WORK INSTRUCTIONS:
Could the listing be repeated exactly, with every picture dropped?

-------- THE DATA --------

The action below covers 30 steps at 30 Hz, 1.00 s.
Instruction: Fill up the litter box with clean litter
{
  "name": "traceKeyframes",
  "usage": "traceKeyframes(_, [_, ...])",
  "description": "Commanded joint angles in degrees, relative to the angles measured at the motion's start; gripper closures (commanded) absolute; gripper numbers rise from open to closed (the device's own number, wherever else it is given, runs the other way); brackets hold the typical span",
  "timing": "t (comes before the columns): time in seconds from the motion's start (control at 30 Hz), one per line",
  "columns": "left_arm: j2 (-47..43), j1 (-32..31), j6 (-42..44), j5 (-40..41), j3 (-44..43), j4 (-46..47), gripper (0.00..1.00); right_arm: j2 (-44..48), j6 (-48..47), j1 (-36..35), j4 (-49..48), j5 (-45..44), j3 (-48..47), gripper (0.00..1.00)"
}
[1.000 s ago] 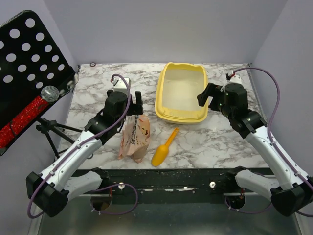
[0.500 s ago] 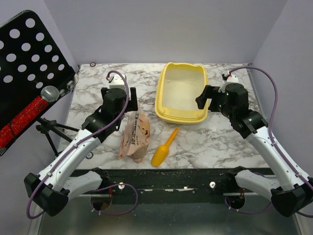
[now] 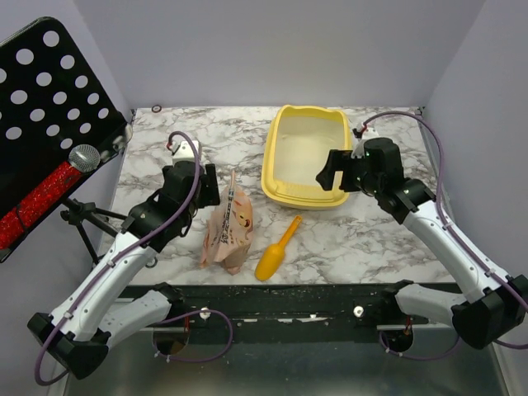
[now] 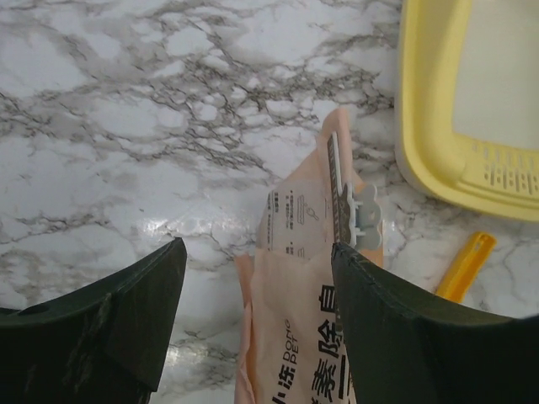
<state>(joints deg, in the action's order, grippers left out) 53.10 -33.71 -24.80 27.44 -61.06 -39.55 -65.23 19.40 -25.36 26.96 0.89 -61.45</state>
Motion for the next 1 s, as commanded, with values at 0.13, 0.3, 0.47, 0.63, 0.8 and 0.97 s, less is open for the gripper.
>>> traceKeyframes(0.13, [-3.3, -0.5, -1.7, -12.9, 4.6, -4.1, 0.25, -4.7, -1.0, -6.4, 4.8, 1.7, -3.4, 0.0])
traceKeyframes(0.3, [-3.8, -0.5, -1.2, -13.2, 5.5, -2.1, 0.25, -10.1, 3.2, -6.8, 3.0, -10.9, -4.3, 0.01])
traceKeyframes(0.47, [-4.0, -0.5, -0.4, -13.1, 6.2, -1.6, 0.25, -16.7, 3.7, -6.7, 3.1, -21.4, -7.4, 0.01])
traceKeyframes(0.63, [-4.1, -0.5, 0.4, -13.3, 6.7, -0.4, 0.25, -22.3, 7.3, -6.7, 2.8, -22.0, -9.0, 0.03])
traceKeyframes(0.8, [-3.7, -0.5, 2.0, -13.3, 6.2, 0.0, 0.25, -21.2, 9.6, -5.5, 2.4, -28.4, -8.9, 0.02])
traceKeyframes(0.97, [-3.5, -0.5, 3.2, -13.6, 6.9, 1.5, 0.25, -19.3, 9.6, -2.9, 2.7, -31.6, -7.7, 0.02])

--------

TASK RESULT:
The action below covers 30 steps at 30 Hz, 1.00 s.
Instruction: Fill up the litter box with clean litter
{
  "name": "traceKeyframes",
  "usage": "traceKeyframes(_, [_, ...])",
  "description": "Commanded joint angles in degrees, relative to the angles measured at the motion's start; gripper closures (commanded) absolute; gripper numbers rise from open to closed (the device's own number, wherever else it is given, runs the other way); brackets hold the typical span",
  "timing": "t (comes before the columns): time in seconds from the motion's start (control at 30 Hz), one per line",
  "columns": "left_arm: j2 (-47..43), j1 (-32..31), j6 (-42..44), j5 (-40..41), j3 (-44..43), j4 (-46..47), gripper (0.00..1.00); right_arm: j2 (-44..48), j6 (-48..47), j1 (-36..35), j4 (-49..48), j5 (-45..44), j3 (-48..47), gripper (0.00..1.00)"
}
[1.000 s ago] 
[0.500 s ago] 
[now] 
[now] 
<state>(joints deg, in the action's order, grippers left out) 53.10 -33.71 -24.80 27.44 -61.06 -39.55 -65.23 19.40 -25.36 26.96 0.89 -61.45</state>
Motion for the next 1 s, as commanded, with values at 0.13, 0.3, 0.47, 0.63, 0.8 and 0.97 s, less is open for the gripper.
>>> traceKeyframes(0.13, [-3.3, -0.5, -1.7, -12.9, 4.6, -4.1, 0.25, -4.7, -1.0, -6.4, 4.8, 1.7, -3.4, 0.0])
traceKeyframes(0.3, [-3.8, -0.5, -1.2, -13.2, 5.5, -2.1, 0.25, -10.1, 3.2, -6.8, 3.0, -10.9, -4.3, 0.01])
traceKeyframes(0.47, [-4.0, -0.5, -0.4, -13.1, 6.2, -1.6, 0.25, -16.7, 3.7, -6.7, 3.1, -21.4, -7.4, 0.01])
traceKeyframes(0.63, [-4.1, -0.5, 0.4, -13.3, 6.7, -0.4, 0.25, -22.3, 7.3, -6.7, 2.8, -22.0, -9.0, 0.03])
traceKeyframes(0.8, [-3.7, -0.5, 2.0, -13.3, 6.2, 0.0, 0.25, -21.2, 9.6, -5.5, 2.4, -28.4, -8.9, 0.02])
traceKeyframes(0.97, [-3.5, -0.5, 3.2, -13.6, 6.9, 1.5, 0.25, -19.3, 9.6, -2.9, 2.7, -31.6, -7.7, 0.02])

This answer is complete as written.